• What to produce: Your copy of the data should match it exactly, except that the pictures are gone.
------------------------------------------------------------
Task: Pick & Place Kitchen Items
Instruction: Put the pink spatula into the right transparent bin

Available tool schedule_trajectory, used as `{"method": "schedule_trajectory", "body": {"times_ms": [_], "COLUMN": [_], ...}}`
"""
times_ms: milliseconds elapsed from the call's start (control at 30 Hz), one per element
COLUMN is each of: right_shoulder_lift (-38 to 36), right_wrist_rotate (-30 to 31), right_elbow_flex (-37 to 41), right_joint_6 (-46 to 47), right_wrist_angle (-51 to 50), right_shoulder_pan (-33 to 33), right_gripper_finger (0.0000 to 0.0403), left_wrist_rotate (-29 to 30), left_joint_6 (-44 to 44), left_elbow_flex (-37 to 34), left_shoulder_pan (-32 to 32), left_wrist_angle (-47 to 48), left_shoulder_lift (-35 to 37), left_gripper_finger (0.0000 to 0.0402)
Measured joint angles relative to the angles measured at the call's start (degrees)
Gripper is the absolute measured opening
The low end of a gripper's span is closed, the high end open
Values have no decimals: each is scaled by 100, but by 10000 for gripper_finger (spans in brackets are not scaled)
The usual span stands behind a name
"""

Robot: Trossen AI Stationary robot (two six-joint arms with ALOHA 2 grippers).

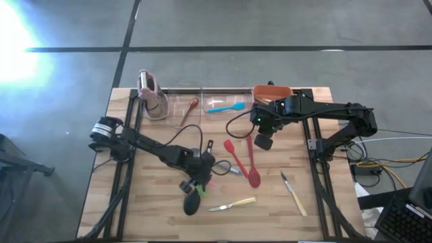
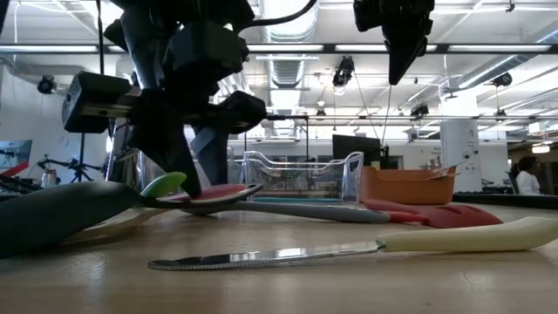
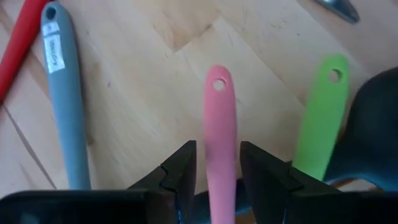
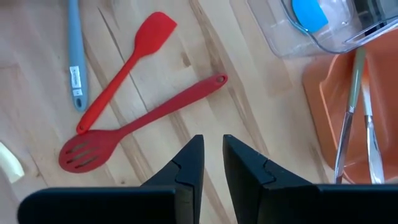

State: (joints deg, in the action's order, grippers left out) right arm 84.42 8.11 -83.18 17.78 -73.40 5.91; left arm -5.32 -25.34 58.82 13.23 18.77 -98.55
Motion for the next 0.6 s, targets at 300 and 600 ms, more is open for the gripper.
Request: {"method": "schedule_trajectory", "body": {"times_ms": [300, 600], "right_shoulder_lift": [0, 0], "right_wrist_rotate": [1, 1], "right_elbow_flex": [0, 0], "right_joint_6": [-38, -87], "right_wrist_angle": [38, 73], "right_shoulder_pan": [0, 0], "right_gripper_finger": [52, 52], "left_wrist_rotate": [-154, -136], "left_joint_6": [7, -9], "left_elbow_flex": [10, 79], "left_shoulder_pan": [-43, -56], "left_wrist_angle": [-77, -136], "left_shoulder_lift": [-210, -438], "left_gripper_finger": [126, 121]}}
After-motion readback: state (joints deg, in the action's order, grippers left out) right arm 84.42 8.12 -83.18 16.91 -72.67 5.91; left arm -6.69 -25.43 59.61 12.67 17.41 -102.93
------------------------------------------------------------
• Result:
Task: Pick & Place Kitchen Items
Instruction: Put the pink spatula into the right transparent bin

Available tool schedule_trajectory, used as `{"method": "schedule_trajectory", "body": {"times_ms": [_], "COLUMN": [_], ...}}`
"""
times_ms: milliseconds elapsed from the call's start (control at 30 Hz), one per element
COLUMN is each of: right_shoulder_lift (-38 to 36), right_wrist_rotate (-30 to 31), right_elbow_flex (-37 to 41), right_joint_6 (-46 to 47), right_wrist_angle (-51 to 50), right_shoulder_pan (-33 to 33), right_gripper_finger (0.0000 to 0.0403), left_wrist_rotate (-29 to 30), left_joint_6 (-44 to 44), left_elbow_flex (-37 to 34), left_shoulder_pan (-32 to 32), left_wrist_angle (-47 to 48), left_shoulder_lift (-35 to 37), left_gripper_finger (0.0000 to 0.0402)
Measured joint angles relative to the angles measured at the call's start (degrees)
Gripper is the absolute measured opening
The low end of a gripper's span is closed, the high end open
Values have no decimals: each is scaled by 100, but by 10000 for gripper_finger (spans in brackets are not scaled)
The usual span stands behind a name
"""

Robot: Trossen AI Stationary robot (two six-joint arms with ALOHA 2 grippers).


State: (joints deg, in the action's order, grippers left out) right arm 84.42 8.11 -83.18 17.78 -73.40 5.91; left arm -5.32 -25.34 58.82 13.23 18.77 -98.55
Motion for the next 0.6 s, targets at 300 and 600 ms, more is open for the gripper.
Request: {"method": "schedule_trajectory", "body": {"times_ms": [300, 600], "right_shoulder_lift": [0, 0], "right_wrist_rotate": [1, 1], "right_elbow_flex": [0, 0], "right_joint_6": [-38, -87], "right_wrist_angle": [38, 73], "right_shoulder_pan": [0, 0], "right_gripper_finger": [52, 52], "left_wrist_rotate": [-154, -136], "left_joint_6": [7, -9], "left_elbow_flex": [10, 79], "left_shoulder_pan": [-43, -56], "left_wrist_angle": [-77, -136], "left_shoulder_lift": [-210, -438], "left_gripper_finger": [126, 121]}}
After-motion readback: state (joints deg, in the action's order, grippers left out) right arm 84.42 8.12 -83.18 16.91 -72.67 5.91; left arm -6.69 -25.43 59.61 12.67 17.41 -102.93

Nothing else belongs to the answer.